As far as the fair value and prudent value adjustments are required, the concern relates to the prescriptive nature of the portfolio breakdown in column C of the template C32.02. While we understand that the EBA aims at providing some basis of comparability in the reporting, and while we appreciate that this template is similar to the one used during the QIS and to the one used in the UK prudent valuation return, we believe that this imposed reporting will fail the use test. Member firms considered that as long as the reported figures do not correspond to an existing risk management axis, hardly would such template be useful in the context of internal monitoring and reporting of the prudent valuation amounts.
We suggest that the EBA contemplates leaving the portfolio split to be decided by each institutions using a simplified, yet existing, business hierarchy, and also leaving institutions to decide which of the items in the EBA hierarchy is the closest description.
Member firms are also concerned with the requirement to report QTD Revenue for portfolios (in Column 150). They expressed that they would not consider the revenue attributed to portfolios to which the fair value positions were assigned to be useful in meeting the objectives described in the explanatory note preceding question 3. As a matter of fact, the EBA did not make a case to explain why this was required or is deemed relevant for the purpose of understanding the magnitude of valuation uncertainty or AVAs. Member firms would therefore welcome the removal of this requirement from the template.

Question 4: Is the above portfolio-based approach to splitting out AVAs and other attributes between ‘Exotic’ and ‘Vanilla’ practical to implement? If not please describe the practical obstacles. Please suggest any alternative approaches (particularly if an alternative approach has been found useful for internal reporting purposes). [Annex 2, page 12]

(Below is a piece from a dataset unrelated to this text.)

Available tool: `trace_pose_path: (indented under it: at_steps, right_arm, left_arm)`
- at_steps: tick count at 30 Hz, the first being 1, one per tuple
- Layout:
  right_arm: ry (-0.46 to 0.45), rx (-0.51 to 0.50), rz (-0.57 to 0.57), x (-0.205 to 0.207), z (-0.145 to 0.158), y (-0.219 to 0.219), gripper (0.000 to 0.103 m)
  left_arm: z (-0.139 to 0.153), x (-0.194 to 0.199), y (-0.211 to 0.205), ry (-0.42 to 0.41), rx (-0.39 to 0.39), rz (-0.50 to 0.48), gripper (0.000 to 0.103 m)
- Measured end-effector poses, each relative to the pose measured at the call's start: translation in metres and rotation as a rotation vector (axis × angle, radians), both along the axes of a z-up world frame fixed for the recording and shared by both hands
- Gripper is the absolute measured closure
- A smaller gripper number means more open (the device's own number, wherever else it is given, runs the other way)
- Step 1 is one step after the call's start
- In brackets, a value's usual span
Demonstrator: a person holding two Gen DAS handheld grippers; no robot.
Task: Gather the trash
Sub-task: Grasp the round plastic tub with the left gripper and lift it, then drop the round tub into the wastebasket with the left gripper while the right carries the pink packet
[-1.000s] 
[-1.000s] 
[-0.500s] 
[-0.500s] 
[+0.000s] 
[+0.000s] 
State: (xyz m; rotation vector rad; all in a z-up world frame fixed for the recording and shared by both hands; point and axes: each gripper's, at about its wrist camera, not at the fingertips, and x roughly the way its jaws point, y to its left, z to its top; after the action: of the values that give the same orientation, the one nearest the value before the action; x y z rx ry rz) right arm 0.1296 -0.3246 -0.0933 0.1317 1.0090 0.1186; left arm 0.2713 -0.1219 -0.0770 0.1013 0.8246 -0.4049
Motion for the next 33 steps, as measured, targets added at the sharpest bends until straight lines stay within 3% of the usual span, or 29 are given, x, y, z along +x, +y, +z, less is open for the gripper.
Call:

Most members calculate AVA based on valuation inputs on an institution-wide basis and not on a portfolio or group of portfolio basis. In general, AVA will not be attached to a portfolio and for example “exotic” portfolio will almost always generate AVAs coming from “vanilla” risk factors.
As touched upon in Question 3, portfolios are organised based on business organisations rather than on the degree of complexity of products. Complying with a strict interpretation of the template would be extremely difficult and it is not clear that it would significantly enhance the understanding of the Prudent Valuation calculations.
Again, member firms expressed preference to an alternative consisting in using existing business hierarchies as a starting point, and then distributing (mapping) them on a best effort basis, according to the proposed ITS classification. This can be based on the main risk drivers or other macro measure and would be specific to each institution rather than imposed through a reference to regulation.

Member firms indicated that even with such simplification, significant additional work would remain in order to calculate AVA on such a granular basis, whereas they observe that the interpretation of line 180 of template C32.02 may prove complex due to likely presence of netting across portfolios.

Question 5: Do you think such mismatches between the portfolio-level AVAs and the institution-level AVAs would be significant? Please give examples. [Annex 2, page 12]

Some risk factors like FX and IR are definitely cross product line. Firm members agreed that it is reasonable to expect exposures to such risk factors may be limited in portfolios covering other asset classes. Nevertheless they agreed that significant offsetting can still remain even when the overall exposure is limited.

Question 6: Where the difference is significant what additional practical difficulties would arise from calculating AVAs for each of the portfolio categories in rows 050-170? [Annex 2, page 13]

When the calculation process is built around institution level aggregation of valuation exposures, any more granular reporting will require a review of the current process that will be time consuming for some members.

Question 7: What are stakeholders’ views on the ability to usefully summarise in a few key words the models and products concerned, as well as on the associated reporting burden or IT issues? [Annex 2, page 15]

Member firms see no specific issue with the requirement to provide textual description.
In turn, they indicated, based on their Asset Quality experiences, that there is possibly case to slightly ease the burden of reporting through restricting the number of Model / Product to 20. Member firms expect this will still ensure 95% coverage of the Model AVA. A similar limitation could also be applied to the Concentration template (C32.04); yet other concerns were expressed in relation to this template.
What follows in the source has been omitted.